## The problem
All of the entries are to be repeated exactly, with no pictures included.

## Excerpted records
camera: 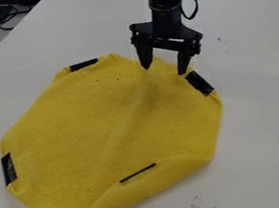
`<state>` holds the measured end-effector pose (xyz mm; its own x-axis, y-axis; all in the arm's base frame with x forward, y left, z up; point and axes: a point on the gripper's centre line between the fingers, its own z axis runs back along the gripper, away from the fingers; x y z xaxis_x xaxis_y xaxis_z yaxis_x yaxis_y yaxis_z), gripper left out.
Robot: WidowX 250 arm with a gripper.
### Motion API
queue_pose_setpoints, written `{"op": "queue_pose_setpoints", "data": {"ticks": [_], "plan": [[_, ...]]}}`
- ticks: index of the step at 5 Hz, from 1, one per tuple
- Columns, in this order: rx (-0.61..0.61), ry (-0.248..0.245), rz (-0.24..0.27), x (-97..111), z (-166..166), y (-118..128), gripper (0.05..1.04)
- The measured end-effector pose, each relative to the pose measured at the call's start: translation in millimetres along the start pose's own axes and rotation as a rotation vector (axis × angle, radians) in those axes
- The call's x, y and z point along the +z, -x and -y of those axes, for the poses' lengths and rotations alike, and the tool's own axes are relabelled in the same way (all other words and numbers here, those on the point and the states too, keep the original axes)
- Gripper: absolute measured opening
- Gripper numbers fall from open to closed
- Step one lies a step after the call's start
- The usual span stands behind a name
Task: Fold cloth from top right to bottom left
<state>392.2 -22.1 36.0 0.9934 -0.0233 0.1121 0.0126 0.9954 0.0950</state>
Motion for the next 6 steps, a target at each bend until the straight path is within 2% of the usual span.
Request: {"op": "queue_pose_setpoints", "data": {"ticks": [1, 2, 3, 4, 5, 6], "plan": [[0.008, -0.004, -0.035, -14.2, 0.0, 8.3, 0.999], [0.059, -0.049, -0.022, -19.1, -9.0, 41.1, 0.999], [0.106, -0.1, 0.045, -13.2, -1.1, 43.7, 0.999], [0.078, -0.141, 0.046, 5.2, 19.8, 34.9, 0.999], [0.048, -0.184, 0.078, 10.0, 23.9, 30.5, 0.999], [0.045, -0.191, 0.11, 26.0, 31.4, 16.6, 0.999]]}}
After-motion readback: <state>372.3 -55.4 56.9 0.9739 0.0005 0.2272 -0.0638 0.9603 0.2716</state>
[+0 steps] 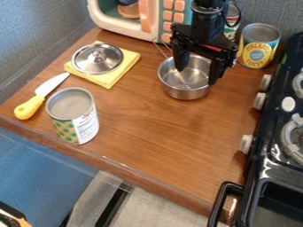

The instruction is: Move the can to the right side of the table

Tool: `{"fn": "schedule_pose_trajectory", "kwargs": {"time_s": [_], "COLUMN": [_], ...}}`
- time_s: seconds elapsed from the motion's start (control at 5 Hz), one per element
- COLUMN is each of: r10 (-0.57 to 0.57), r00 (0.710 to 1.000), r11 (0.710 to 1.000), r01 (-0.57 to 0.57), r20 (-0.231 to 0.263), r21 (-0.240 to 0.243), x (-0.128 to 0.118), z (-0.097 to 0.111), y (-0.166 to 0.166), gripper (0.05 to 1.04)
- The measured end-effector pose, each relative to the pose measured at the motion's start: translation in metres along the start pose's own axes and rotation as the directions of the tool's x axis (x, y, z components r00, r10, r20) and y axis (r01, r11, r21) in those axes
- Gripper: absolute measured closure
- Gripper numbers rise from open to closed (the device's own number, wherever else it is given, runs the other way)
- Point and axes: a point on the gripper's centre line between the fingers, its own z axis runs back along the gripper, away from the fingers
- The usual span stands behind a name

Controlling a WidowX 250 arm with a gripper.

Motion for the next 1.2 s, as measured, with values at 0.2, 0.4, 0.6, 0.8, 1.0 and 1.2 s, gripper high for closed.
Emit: {"fn": "schedule_pose_trajectory", "kwargs": {"time_s": [0.2, 0.4, 0.6, 0.8, 1.0, 1.2], "r10": [-0.006, -0.006, 0.019, 0.049, 0.105, 0.133], "r00": [0.999, 0.998, 1.000, 0.999, 0.994, 0.991], "r11": [1.000, 1.000, 1.000, 0.999, 0.994, 0.989], "r01": [0.006, 0.006, -0.020, -0.049, -0.105, -0.130], "r20": [-0.035, -0.060, -0.015, 0.018, -0.007, -0.035], "r21": [-0.004, -0.011, -0.025, -0.020, 0.006, 0.066], "x": [-0.005, -0.012, -0.016, -0.027, -0.039, -0.056], "z": [-0.012, -0.016, 0.005, 0.023, 0.024, 0.022], "y": [-0.001, 0.009, 0.027, 0.050, 0.082, 0.119], "gripper": [0.083, 0.083, 0.083, 0.083, 0.083, 0.083]}}
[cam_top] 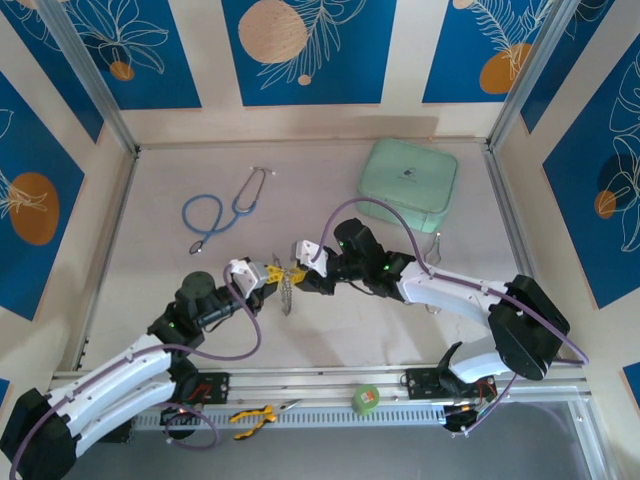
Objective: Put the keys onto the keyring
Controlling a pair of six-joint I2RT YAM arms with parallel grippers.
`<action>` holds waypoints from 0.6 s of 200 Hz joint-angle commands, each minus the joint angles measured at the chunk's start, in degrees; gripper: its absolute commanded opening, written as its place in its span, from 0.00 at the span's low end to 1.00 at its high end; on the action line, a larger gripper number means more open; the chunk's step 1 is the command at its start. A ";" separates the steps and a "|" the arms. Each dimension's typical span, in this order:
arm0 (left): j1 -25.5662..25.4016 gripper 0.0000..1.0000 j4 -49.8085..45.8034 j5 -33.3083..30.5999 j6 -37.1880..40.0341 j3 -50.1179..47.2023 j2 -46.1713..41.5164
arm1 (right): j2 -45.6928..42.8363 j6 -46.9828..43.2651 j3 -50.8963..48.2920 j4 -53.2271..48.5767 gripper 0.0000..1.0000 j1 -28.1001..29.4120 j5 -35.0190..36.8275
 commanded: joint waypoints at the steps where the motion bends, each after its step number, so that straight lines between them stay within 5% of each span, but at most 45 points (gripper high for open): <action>1: 0.25 0.00 4.60 2.83 1.01 0.55 0.40 | -2.79 3.00 -1.22 2.98 0.31 -2.49 -4.47; 120: 0.20 0.00 7.77 7.62 3.32 -0.07 1.39 | -1.76 4.23 -0.03 5.10 0.29 -3.82 -15.42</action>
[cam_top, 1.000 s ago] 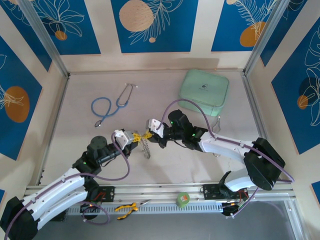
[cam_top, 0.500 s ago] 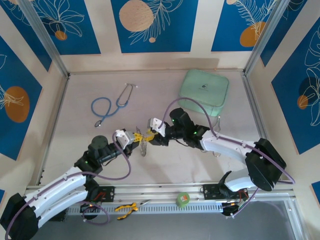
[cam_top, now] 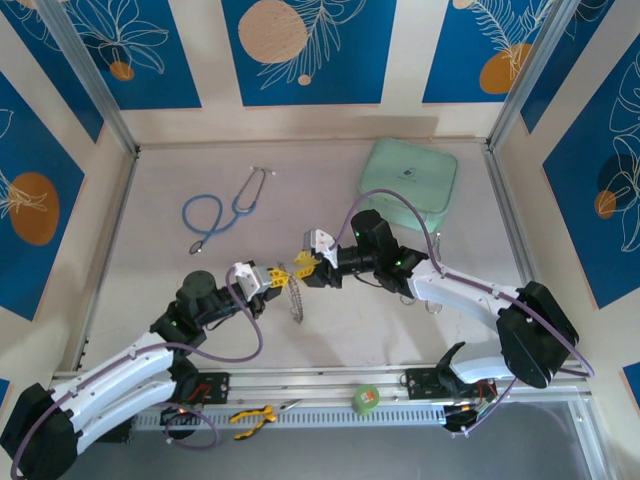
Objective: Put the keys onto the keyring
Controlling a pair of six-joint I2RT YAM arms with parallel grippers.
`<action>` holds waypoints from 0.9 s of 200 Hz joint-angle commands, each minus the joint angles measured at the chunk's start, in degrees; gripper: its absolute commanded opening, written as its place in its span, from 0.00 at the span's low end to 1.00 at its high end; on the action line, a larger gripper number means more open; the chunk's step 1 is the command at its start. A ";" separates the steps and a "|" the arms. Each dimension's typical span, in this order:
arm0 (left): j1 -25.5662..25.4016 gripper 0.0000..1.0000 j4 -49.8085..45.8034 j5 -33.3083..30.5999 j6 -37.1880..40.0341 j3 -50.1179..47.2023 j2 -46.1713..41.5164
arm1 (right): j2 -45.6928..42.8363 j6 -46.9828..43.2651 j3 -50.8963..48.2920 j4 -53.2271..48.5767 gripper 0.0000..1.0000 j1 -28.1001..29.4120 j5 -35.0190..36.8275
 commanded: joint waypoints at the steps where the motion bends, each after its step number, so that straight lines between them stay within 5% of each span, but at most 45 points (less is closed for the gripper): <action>1: 0.20 0.00 4.69 1.99 0.85 0.09 -0.12 | 1.05 0.20 1.48 -0.20 0.29 0.53 -3.20; 54: 0.23 0.00 5.81 2.03 -0.38 -0.35 0.01 | 2.61 -0.95 2.53 -1.14 0.22 1.10 -3.87; 95: 0.20 0.00 5.85 2.00 -1.07 -0.44 0.01 | 2.76 -1.13 3.09 -0.78 0.00 0.86 -4.81; 111: 0.20 0.00 4.97 0.23 -1.26 -0.53 -0.18 | 2.27 -1.37 2.92 -1.20 0.00 0.57 -4.94; 136: 0.20 0.35 0.46 -3.49 -0.84 0.43 -1.33 | 1.54 -4.17 3.60 -5.48 0.00 0.52 -3.56; 180: 0.24 0.35 -16.54 -4.77 6.05 6.63 -2.36 | 2.10 -13.76 8.78 -19.73 0.00 2.09 3.88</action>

## Solution for this problem
camera: 
`<state>` holds the measured end-effector pose (xyz mm; its own x-axis, y-axis; all in the arm's base frame with x forward, y left, z up; point and axes: a point on the gripper's centre line between the fingers, its own z axis runs back along the gripper, away from the fingers; x y z xaxis_x xaxis_y xaxis_z yaxis_x yaxis_y yaxis_z), gripper left out.
Robot: WidowX 250 arm with a gripper.
### Motion API
queue_pose_setpoints, written `{"op": "queue_pose_setpoints", "data": {"ticks": [_], "plan": [[_, ...]]}}`
- ticks: index of the step at 5 Hz, from 1, one per tuple
- Columns, in this order: rx (-0.61..0.61), ry (-0.248..0.245), rz (-0.24..0.27), x (-97..111), z (-166..166), y (-118..128), gripper (0.05..1.04)
- The measured end-effector pose, each relative to the pose measured at the call's start: translation in millimetres along the start pose's own axes and rotation as a rotation vector (axis × angle, radians) in those axes
- The call's x, y and z point along the +z, -x and -y of those axes, for the poses' lengths and rotations alike, and the tool's own axes are relabelled in the same way (all other words and numbers here, those on the point and the states too, keep the original axes)
- Gripper: absolute measured opening
- Gripper numbers fall from open to closed
- Step one lies a step after the call's start
- The usual span stands behind a name
Task: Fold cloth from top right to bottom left
<state>392.2 -22.1 36.0 0.9934 -0.0233 0.1121 0.0126 0.9954 0.0950</state>
Motion for the next 6 steps, a target at each bend until the straight path is within 2% of the usual span.
Request: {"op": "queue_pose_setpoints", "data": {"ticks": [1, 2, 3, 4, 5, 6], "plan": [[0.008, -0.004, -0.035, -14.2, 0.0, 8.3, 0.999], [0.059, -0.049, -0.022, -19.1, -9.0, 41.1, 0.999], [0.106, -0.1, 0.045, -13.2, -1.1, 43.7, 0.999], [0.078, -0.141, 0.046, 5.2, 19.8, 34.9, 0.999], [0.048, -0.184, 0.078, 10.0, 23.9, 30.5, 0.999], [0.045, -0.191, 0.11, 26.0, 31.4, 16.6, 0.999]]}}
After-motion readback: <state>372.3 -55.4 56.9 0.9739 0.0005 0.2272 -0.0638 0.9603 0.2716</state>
[+0 steps] 

The instruction is: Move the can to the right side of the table

Tool: `{"fn": "schedule_pose_trajectory", "kwargs": {"time_s": [_], "COLUMN": [_], ...}}`
- time_s: seconds elapsed from the motion's start (control at 5 Hz), one per element
- COLUMN is each of: r10 (-0.57 to 0.57), r00 (0.710 to 1.000), r11 (0.710 to 1.000), r01 (-0.57 to 0.57), r20 (-0.231 to 0.263), r21 (-0.240 to 0.243), x (-0.128 to 0.118), z (-0.097 to 0.111), y (-0.166 to 0.166), gripper (0.05 to 1.04)
- The measured end-effector pose, each relative to the pose measured at the motion's start: translation in metres along the start pose's own axes and rotation as the directions of the tool's x axis (x, y, z components r00, r10, r20) and y axis (r01, r11, r21) in those axes
- Gripper: absolute measured closure
- Gripper numbers rise from open to closed (the device's own number, wherever else it is given, runs the other way)
- Point and axes: a point on the gripper's centre line between the fingers, its own z axis runs back along the gripper, away from the fingers
- The usual span stands behind a name

Controlling a WidowX 250 arm with a gripper.

Motion for the next 1.2 s, as measured, with values at 0.2, 0.4, 0.6, 0.8, 1.0 and 1.2 s, gripper high for closed.
Emit: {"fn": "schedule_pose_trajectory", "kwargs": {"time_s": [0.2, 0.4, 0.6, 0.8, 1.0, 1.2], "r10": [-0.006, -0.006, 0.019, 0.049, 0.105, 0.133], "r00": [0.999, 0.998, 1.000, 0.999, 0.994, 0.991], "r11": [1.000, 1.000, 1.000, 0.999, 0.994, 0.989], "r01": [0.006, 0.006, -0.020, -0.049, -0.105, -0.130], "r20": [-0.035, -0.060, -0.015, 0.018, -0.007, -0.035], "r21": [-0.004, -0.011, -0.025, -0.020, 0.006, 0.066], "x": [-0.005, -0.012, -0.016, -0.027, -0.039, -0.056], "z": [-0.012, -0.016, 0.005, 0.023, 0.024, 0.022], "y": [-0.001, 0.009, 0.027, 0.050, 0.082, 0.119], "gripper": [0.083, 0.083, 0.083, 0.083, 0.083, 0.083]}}
[cam_top] 
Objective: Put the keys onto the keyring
Controlling a pair of six-joint I2RT YAM arms with parallel grippers.
`<action>` holds waypoints from 0.6 s of 200 Hz joint-angle commands, each minus the joint angles measured at the chunk's start, in degrees; gripper: its absolute commanded opening, written as its place in its span, from 0.00 at the span's low end to 1.00 at its high end; on the action line, a larger gripper number means more open; the chunk's step 1 is the command at its start. A ";" separates the steps and a "|" the arms. Each dimension's typical span, in this order:
arm0 (left): j1 -25.5662..25.4016 gripper 0.0000..1.0000 j4 -49.8085..45.8034 j5 -33.3083..30.5999 j6 -37.1880..40.0341 j3 -50.1179..47.2023 j2 -46.1713..41.5164
arm1 (right): j2 -45.6928..42.8363 j6 -46.9828..43.2651 j3 -50.8963..48.2920 j4 -53.2271..48.5767 gripper 0.0000..1.0000 j1 -28.1001..29.4120 j5 -35.0190..36.8275
 commanded: joint waypoints at the steps where the motion bends, each after its step number, so that straight lines between them stay within 5% of each span, but at most 45 points (gripper high for open): <action>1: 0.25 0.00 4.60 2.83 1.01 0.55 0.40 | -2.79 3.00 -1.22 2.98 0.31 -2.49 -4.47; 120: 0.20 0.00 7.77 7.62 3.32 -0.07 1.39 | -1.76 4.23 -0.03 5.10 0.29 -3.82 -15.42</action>
[cam_top, 1.000 s ago] 
[cam_top, 0.500 s ago] 
[cam_top, now] 
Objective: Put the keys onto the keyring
Controlling a pair of six-joint I2RT YAM arms with parallel grippers.
`<action>` holds waypoints from 0.9 s of 200 Hz joint-angle commands, each minus the joint angles measured at the chunk's start, in degrees; gripper: its absolute commanded opening, written as its place in its span, from 0.00 at the span's low end to 1.00 at its high end; on the action line, a larger gripper number means more open; the chunk's step 1 is the command at its start. A ";" separates the steps and a "|" the arms. Each dimension's typical span, in this order:
arm0 (left): j1 -25.5662..25.4016 gripper 0.0000..1.0000 j4 -49.8085..45.8034 j5 -33.3083..30.5999 j6 -37.1880..40.0341 j3 -50.1179..47.2023 j2 -46.1713..41.5164
arm1 (right): j2 -45.6928..42.8363 j6 -46.9828..43.2651 j3 -50.8963..48.2920 j4 -53.2271..48.5767 gripper 0.0000..1.0000 j1 -28.1001..29.4120 j5 -35.0190..36.8275
 commanded: joint waypoints at the steps where the motion bends, each after its step number, so that straight lines between them stay within 5% of each span, but at most 45 points (less is closed for the gripper): <action>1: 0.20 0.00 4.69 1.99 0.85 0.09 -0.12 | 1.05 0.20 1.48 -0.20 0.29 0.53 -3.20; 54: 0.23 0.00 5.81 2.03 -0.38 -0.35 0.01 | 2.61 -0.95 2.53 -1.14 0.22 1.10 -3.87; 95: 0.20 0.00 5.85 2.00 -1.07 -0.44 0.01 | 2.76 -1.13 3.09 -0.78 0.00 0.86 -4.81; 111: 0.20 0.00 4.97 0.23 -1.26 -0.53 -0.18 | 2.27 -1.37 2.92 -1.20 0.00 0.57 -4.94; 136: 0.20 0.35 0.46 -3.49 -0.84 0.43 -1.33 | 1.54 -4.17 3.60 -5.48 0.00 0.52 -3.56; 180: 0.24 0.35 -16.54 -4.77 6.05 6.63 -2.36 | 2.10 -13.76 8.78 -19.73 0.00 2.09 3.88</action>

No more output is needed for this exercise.